Nous allons créer un puit de géothermie et un puit de réinjection, sur l’emprise de la piscine, que nous aimerions, dans un deuxième temps, raccorder à différents bâtiments publics proches pour créer un mini-réseau de chaleur. Nous allons également mettre des panneaux photovoltaïques sur le toit de la piscine, qui sera en partie végétalisé. Ces équipements vont permettre de satisfaire 97% des besoins en chauffage de la piscine ; les 3% restants seront couverts par l’électricité.

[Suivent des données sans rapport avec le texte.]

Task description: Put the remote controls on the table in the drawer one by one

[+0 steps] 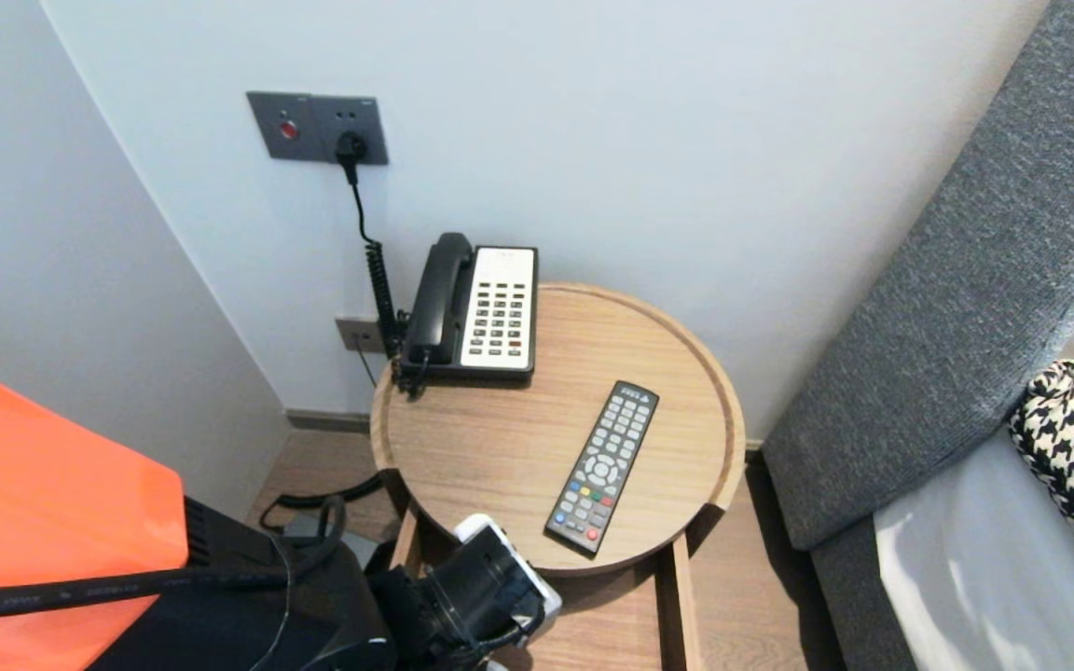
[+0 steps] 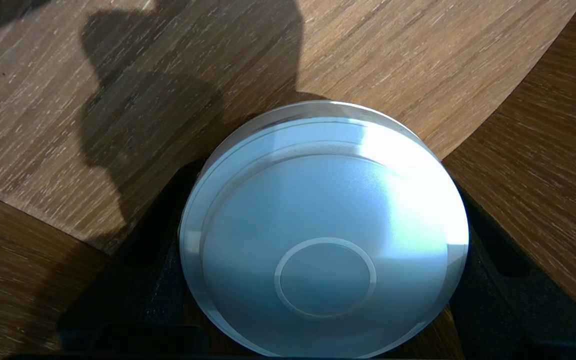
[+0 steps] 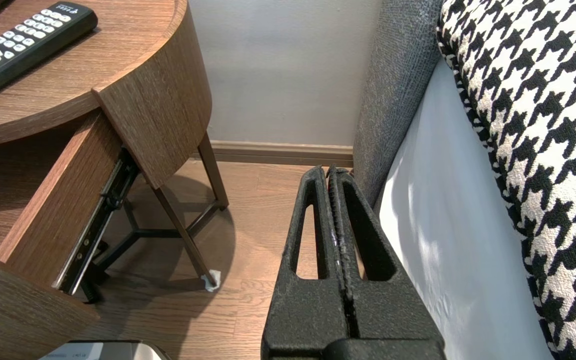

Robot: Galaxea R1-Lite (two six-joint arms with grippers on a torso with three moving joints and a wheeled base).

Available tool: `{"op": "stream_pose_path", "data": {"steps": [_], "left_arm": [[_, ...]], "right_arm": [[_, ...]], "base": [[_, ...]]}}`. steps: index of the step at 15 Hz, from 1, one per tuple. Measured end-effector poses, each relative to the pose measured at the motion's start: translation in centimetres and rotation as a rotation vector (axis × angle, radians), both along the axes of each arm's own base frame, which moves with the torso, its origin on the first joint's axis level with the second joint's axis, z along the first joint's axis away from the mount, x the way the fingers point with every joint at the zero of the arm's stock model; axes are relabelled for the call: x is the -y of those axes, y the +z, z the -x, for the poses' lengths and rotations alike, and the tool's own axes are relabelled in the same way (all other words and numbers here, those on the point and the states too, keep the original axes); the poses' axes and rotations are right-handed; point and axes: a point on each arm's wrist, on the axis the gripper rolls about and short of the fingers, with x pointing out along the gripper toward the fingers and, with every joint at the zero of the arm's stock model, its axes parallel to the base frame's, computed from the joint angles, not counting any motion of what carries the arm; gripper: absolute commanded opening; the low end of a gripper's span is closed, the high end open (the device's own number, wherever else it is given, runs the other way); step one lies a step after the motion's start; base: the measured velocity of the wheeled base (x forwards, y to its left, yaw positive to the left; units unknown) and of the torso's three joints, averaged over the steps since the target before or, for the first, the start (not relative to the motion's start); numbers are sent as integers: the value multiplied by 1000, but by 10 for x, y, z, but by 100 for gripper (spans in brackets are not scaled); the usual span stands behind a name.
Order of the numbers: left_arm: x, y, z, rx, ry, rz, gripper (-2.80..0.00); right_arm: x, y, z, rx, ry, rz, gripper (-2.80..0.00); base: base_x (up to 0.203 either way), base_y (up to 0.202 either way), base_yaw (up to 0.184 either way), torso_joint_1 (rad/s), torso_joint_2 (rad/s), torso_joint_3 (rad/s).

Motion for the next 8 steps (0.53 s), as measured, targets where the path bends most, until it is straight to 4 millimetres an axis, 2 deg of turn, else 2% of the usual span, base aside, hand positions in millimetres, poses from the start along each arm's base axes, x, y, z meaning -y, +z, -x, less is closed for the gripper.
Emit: {"op": "stream_pose_path", "data": {"steps": [8], "left_arm": [[0,-1,1,-23,-7,4,-280]], "right_arm": [[0,0,0,0,0,0,-280]], "base": [[0,0,0,0,0,0]]}}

Deuxième élément : l’eau. Il faut savoir qu’en plus de la filtration, la législation impose de vidanger quotidiennement une partie de l’eau de chaque piscine, en fonction de la fréquentation qui a été enregistrée dans la journée. On doit enlever 30 litres pour un nageur. Par jour ! Dans les piscines traditionnelles, cette eau part à l’égout. Nous allons, nous, réutiliser cette eau de deux manières. Elle sera stockée et, après traitements adaptés, une partie servira à nettoyer les rues et les espaces publics tandis que l’autre servira à arroser les espaces verts et notamment le parc qui jouxte le site.

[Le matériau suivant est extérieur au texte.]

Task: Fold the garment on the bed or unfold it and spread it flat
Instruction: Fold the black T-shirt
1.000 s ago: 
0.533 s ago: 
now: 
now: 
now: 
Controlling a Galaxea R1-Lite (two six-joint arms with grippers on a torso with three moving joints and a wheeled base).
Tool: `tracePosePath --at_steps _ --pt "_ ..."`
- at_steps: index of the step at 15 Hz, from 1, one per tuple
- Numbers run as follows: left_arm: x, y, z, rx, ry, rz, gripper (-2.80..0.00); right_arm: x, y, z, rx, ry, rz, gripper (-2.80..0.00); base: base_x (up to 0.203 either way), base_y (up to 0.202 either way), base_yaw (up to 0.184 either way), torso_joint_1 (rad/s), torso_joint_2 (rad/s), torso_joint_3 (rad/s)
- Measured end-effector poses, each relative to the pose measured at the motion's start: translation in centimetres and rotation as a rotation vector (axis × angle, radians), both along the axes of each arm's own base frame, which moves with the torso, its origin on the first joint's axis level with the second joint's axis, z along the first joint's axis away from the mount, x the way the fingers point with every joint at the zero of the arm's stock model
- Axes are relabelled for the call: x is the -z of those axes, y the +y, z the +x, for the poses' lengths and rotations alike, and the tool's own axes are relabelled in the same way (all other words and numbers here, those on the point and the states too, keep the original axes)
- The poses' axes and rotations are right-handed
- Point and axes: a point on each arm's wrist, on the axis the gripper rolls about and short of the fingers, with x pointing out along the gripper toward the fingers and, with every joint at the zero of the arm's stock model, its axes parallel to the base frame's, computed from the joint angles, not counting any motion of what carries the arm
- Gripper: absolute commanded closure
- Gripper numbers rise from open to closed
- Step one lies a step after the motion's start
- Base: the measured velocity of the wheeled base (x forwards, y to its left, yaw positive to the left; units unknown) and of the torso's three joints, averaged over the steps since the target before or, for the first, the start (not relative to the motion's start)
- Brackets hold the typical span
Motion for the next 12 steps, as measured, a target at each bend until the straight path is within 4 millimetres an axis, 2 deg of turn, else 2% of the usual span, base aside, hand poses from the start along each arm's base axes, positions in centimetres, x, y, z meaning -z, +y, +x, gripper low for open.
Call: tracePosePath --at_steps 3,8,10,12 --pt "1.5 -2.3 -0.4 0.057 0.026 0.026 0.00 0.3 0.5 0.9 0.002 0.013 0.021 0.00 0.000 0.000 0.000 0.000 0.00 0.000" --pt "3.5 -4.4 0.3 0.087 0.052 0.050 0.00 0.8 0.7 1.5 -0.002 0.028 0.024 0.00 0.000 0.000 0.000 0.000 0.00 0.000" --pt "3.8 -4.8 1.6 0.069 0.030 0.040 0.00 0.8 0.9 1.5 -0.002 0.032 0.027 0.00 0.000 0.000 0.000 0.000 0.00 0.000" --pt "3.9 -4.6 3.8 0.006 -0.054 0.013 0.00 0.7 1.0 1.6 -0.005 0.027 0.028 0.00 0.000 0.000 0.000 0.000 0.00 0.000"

The Good : Que représente cet investissement ? Vos efforts pour rendre la piscine plus respectueuse de l’environnement représentent-ils un surcoût important ?
Franck Raynal : Tous ces dispositifs représentent un surcoût de l’ordre de 15 à 20%, mais nous nous y retrouverons sur quelques années et, surtout, nous agissons de façon responsable. Vertueuse. Notre piscine sera quasi autonome en termes d’énergie et ne gaspillera pas un litre d’eau
Le coût global de la piscine Cazalet est de 29 millions d’euros. C’est le plus gros investissement de la mandature. Il y aura plusieurs bassins, intégralement couverts, avec des plages extérieures et des jeux. La livraison, j’espère, se fera après l’été 2025.
Ce coût intègre aussi la dépollution du site ; une friche industrielle. Ce fut la mauvaise surprise….Nous sommes sur le site d’une ancienne usine automobile qu’il va falloir traiter en profondeur. Cette opération va nous retarder… et nous coûter entre 3 et 5 millions supplémentaires. Il faut excaver 3000 tonnes de terre.
The Good : Comment vous assurerez-vous que les objectifs fixés aux entreprises seront tenus ?
Franck Raynal : Le marché public global sur performance intègre les cinq premières années de fonctionnement de la piscine ; de l’exploitation du bâtiment. C’est un élément de responsabilisation des constructeurs qui sont responsables de l’efficacité de sa construction durant cinq ans, et c’est une garantie pour nous.